§ **Problem to work on**: Copy exactly the stretch of data below from the line with "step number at" through the line with "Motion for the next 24", including both of those lines.

§ **Records provided**:
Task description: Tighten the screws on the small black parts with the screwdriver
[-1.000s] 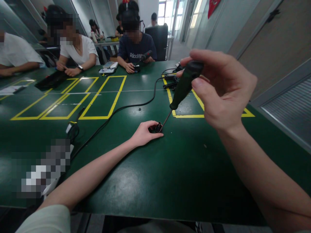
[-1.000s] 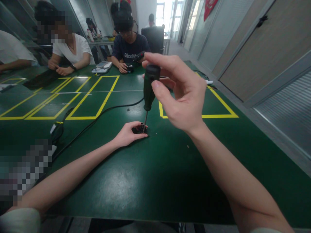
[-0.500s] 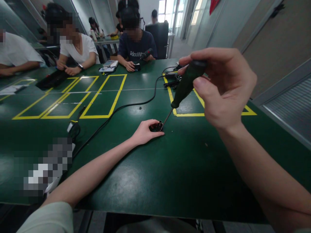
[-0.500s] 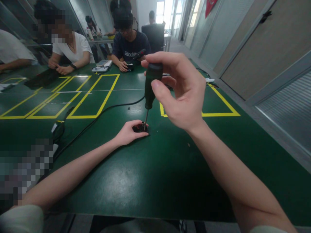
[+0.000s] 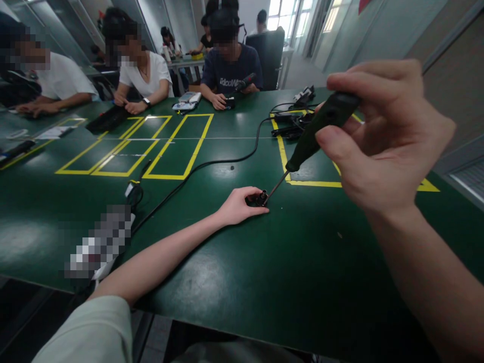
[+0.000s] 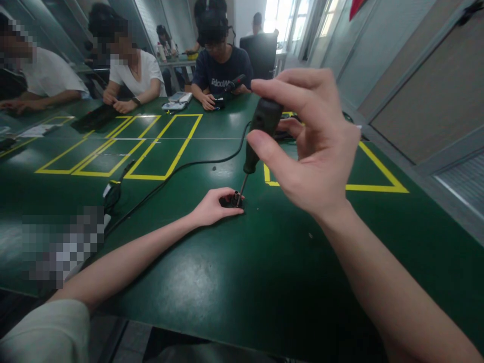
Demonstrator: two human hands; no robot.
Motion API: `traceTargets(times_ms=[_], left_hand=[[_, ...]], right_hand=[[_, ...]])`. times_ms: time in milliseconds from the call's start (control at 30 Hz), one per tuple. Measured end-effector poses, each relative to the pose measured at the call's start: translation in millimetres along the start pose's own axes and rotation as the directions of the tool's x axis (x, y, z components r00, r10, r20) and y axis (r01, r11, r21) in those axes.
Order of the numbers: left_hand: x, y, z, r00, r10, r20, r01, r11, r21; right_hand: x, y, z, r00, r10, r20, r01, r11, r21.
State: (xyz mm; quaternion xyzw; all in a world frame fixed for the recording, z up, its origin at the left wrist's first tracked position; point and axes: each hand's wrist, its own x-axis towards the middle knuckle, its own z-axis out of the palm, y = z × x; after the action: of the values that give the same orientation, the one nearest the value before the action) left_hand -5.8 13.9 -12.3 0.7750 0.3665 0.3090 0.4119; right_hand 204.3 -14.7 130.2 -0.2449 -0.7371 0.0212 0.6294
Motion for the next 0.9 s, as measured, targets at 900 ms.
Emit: traceTargets(times_ms=[900], left_hand=[[0.0,-0.9,-0.9,1.000,0.011,-0.004,-0.011,1.000,-0.010]], right_hand=[[0.8,-6.4,1.9,0.999,-0.010,-0.036,0.008,0.998,-0.055]])
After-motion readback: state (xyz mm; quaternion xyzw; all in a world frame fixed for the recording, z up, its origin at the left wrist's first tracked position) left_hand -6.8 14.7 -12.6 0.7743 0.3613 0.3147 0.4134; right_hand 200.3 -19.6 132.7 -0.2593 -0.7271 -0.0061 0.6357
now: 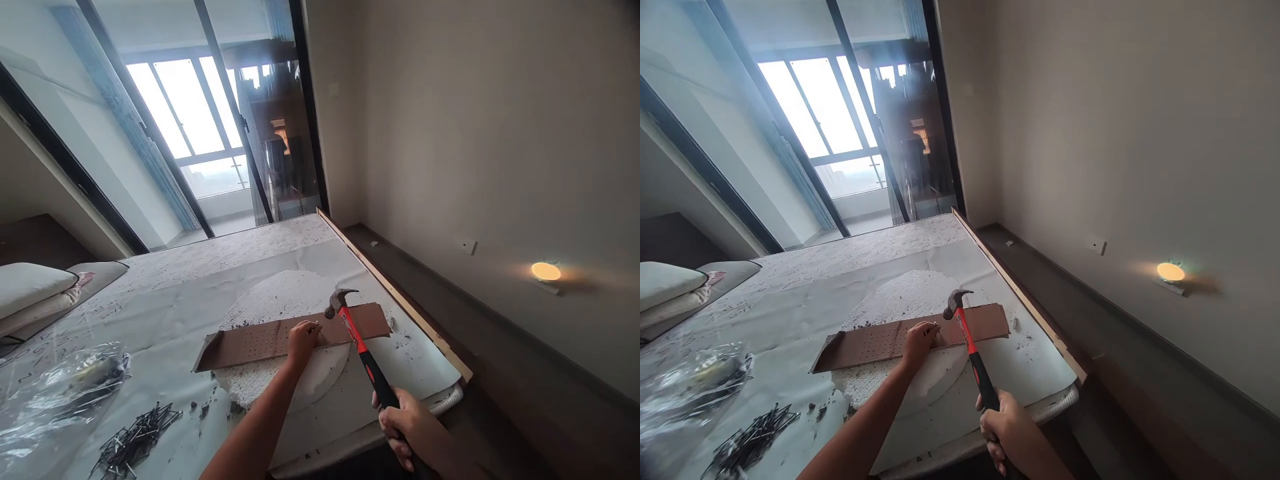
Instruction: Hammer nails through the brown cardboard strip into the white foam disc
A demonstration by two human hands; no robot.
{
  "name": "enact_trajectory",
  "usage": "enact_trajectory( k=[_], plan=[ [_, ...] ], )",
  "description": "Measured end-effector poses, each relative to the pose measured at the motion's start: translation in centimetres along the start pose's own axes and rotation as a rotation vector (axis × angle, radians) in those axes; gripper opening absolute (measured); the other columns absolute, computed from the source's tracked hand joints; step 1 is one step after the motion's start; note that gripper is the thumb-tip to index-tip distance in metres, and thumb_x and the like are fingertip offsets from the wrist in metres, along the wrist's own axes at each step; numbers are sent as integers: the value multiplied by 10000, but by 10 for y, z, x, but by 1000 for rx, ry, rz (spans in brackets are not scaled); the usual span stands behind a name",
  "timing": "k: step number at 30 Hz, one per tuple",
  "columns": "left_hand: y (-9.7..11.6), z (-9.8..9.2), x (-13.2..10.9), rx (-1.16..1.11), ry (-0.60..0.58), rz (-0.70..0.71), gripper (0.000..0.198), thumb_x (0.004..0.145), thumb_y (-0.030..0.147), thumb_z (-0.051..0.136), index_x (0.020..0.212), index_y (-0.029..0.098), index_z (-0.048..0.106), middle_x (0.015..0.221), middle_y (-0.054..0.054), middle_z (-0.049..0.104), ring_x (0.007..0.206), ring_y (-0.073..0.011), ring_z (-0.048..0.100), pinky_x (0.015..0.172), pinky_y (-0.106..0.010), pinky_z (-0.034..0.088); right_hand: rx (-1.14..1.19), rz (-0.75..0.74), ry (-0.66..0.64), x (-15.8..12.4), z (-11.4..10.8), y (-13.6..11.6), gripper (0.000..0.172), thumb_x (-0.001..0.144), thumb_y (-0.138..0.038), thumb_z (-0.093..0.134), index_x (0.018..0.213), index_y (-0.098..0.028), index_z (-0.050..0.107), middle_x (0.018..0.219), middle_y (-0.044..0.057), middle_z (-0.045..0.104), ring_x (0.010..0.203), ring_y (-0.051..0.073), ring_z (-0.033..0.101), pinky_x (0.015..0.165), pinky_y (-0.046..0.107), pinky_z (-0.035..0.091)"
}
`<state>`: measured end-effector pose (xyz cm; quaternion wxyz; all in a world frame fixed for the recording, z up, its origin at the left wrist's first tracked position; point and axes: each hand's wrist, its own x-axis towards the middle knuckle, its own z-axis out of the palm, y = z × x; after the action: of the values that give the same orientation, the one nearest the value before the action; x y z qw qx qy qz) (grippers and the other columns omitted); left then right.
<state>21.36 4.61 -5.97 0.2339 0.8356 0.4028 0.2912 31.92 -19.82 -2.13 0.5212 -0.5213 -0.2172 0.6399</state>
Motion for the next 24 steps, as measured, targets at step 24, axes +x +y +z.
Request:
enact_trajectory(
  k=[24],
  plan=[
    [-10,17,-7,93,59,85,206,793,217,553,626,171,664,664,-33,643,676,-141,570,603,-233,377,-722,-197,131,7,-12,25,260,675,-299,424,860,-156,538,509,-70,310,468,116,319,478,255,244]
  ],
)
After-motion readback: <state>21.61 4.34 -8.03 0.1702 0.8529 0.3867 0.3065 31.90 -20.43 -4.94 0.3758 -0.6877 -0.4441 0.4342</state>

§ **Reply**:
  "timing": "k: step number at 30 Hz, one per tuple",
  "columns": "left_hand: y (-9.7..11.6), z (-9.8..9.2), x (-13.2..10.9), rx (-1.16..1.11), ry (-0.60..0.58), rz (-0.70..0.71), gripper (0.000..0.198), thumb_x (0.004..0.145), thumb_y (-0.030..0.147), thumb_z (-0.051..0.136), index_x (0.020..0.212), index_y (-0.029..0.098), index_z (-0.048..0.106), middle_x (0.015..0.221), middle_y (-0.054..0.054), middle_z (-0.049..0.104), ring_x (0.007..0.206), ring_y (-0.073..0.011), ring_z (-0.048..0.100), pinky_x (0.015..0.172), pinky_y (-0.106..0.010), pinky_z (-0.034..0.088); right_hand: rx (-1.14..1.19), rz (-0.75..0.74), ry (-0.66..0.64), x (-15.8..12.4), z (-11.4..10.8), y (-13.6..11.6), gripper (0.000..0.172), thumb_x (-0.001..0.144), thumb_y (-0.138..0.038), thumb_z (-0.093..0.134), index_x (0.018..0.213), index_y (-0.098..0.028), index_z (-0.050..0.107), middle_x (0.018..0.219), middle_y (-0.044..0.057), middle_z (-0.045..0.104), ring_x (0.010..0.203), ring_y (-0.051..0.073), ring_z (-0.033..0.101), pinky_x (0.015..0.165), pinky_y (-0.046..0.107), pinky_z (-0.035..0.091)"
}
`<state>`: measured end-effector pose (xyz cm; quaternion wxyz; all in a world frame fixed for the recording, z up, its origin at the left wrist's first tracked position; point and axes: each hand's wrist, its own x-axis towards the middle knuckle, its own z-axis out of the palm, y = z × x; after the action: of the values that give the same orientation, the one nearest the value before the action; x y z qw qx qy qz) (grippers and the other columns omitted); left then right.
<state>21.36 4.61 -5.97 0.2339 0.8356 0.4028 0.2912 31.92 -19.82 -2.13 0.5212 -0.5213 -0.2172 0.6399</state>
Motion for the next 24 steps, as measured, targets at step 24, axes +x +y +z.

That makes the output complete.